Lutte ouvrière dans les élections européennes
Comme à chaque renouvellement depuis 1979, Lutte ouvrière sera présente lors des élections au Parlement européen des 8 et 9 juin prochains. Dans la situation combinée de décomposition de l’économie capitaliste et de marche à la guerre, la présence d’une liste communiste, c’est-à-dire révolutionnaire et internationaliste, est vitale. Elle permettra à tous ceux qui combattent cette Europe faite par et pour les capitalistes, mais récusent la propagande souverainiste et nationaliste, de voter pour la défense des intérêts fondamentaux de leur classe.
Un attelage de brigands dominé par l’impérialisme américain
Près de soixante-dix ans après le traité de Rome créant la Communauté économique européenne, et un quart de siècle après la mise en circulation de l’euro dans le cadre de l’Union européenne (UE), la bourgeoisie reste incapable d’unifier le continent.
L’existence d’un marché unique, puis l’intégration de nouveaux pays, en particulier les anciennes Démocraties populaires à partir de 2004, n’ont mis un terme ni aux inégalités de développement ni à la concurrence que se mènent dans cette arène les plus grands groupes capitalistes ainsi que les États qui en défendent les intérêts.
Derrière le paravent des institutions et une unité de façade qui se fissure un peu plus à chaque crise, ce sont toujours les rapports de force et les rivalités pour la conquête des marchés qui dominent. Alors que ses initiateurs prétendaient transformer l’Europe en une puissance rivalisant avec celle des États-Unis, l’impérialisme américain demeure le parrain et l’arbitre de ces rivalités.

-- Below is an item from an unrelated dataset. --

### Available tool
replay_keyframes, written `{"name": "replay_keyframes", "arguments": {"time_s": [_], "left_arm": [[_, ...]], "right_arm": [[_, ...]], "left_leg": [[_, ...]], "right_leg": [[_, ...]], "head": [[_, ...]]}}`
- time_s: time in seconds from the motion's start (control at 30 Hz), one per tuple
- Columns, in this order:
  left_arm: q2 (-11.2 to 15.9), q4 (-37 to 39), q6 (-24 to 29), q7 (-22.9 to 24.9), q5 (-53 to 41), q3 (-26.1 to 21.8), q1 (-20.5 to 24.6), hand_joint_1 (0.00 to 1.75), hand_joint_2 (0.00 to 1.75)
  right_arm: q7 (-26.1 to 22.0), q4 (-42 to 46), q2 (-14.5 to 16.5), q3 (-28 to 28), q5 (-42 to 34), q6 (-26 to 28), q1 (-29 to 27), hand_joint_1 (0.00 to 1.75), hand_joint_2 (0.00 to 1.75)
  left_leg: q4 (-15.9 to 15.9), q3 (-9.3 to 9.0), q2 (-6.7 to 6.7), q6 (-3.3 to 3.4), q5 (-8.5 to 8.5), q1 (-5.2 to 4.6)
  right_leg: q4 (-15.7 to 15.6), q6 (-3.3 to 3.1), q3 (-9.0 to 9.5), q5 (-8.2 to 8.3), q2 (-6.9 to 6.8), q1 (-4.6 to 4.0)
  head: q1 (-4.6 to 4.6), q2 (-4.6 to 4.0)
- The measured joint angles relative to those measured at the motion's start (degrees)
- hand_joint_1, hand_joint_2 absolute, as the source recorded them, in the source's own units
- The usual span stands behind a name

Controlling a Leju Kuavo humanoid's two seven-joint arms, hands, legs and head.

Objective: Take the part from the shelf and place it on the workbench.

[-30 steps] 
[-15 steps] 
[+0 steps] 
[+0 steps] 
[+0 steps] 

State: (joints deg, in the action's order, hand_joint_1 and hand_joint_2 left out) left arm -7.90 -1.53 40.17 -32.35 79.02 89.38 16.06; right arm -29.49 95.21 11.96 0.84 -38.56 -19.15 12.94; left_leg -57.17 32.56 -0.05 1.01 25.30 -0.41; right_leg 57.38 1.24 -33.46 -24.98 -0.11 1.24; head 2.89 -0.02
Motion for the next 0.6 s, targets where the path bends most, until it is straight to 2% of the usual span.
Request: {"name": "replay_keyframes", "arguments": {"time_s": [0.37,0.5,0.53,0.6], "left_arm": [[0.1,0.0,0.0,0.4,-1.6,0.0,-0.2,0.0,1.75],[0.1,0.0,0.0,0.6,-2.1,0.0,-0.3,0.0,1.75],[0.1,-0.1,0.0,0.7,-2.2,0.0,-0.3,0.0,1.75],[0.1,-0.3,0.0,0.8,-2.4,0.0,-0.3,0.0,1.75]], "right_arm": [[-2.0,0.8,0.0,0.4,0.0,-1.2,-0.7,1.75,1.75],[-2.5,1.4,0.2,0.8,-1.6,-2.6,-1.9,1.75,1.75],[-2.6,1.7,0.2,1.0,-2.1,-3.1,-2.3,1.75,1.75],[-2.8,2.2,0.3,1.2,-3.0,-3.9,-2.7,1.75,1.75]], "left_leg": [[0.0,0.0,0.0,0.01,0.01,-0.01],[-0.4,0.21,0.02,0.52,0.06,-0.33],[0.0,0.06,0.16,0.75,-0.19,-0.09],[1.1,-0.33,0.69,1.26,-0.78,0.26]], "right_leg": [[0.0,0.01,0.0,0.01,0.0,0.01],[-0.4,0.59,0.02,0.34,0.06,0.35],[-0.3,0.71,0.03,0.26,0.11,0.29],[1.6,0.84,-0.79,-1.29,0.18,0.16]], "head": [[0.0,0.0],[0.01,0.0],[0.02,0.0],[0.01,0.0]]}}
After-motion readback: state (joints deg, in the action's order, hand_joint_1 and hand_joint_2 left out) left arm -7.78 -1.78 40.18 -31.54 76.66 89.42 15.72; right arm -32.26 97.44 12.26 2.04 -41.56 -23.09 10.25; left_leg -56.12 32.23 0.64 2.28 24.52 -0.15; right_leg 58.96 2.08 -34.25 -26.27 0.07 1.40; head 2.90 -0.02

Dans la guerre qui ensanglante l’Ukraine, les principales puissances de l’UE se sont alignées derrière lui contre Poutine. Mais chaque État intervient pour le compte de ses marchands d’armes ou de ses groupes du BTP qui lorgnent les bénéfices à venir d’une future reconstruction. Chacun, y compris le Royaume-Uni qui, n’appartenant plus à l’UE, a les coudées d’autant plus franches, tente de placer ses pions et d’écarter ceux de ses concurrents, dans la mesure où la puissance américaine leur en laisse la possibilité. C’est peut-être pour cela que Macron, après avoir longtemps mis en scène ses échanges avec Poutine, se pose aujourd’hui aux avant-postes du soutien à Zelensky, allant jusqu’à réfléchir à haute voix à l’envoi de troupes, préparant ainsi les esprits à une confrontation directe avec la Russie.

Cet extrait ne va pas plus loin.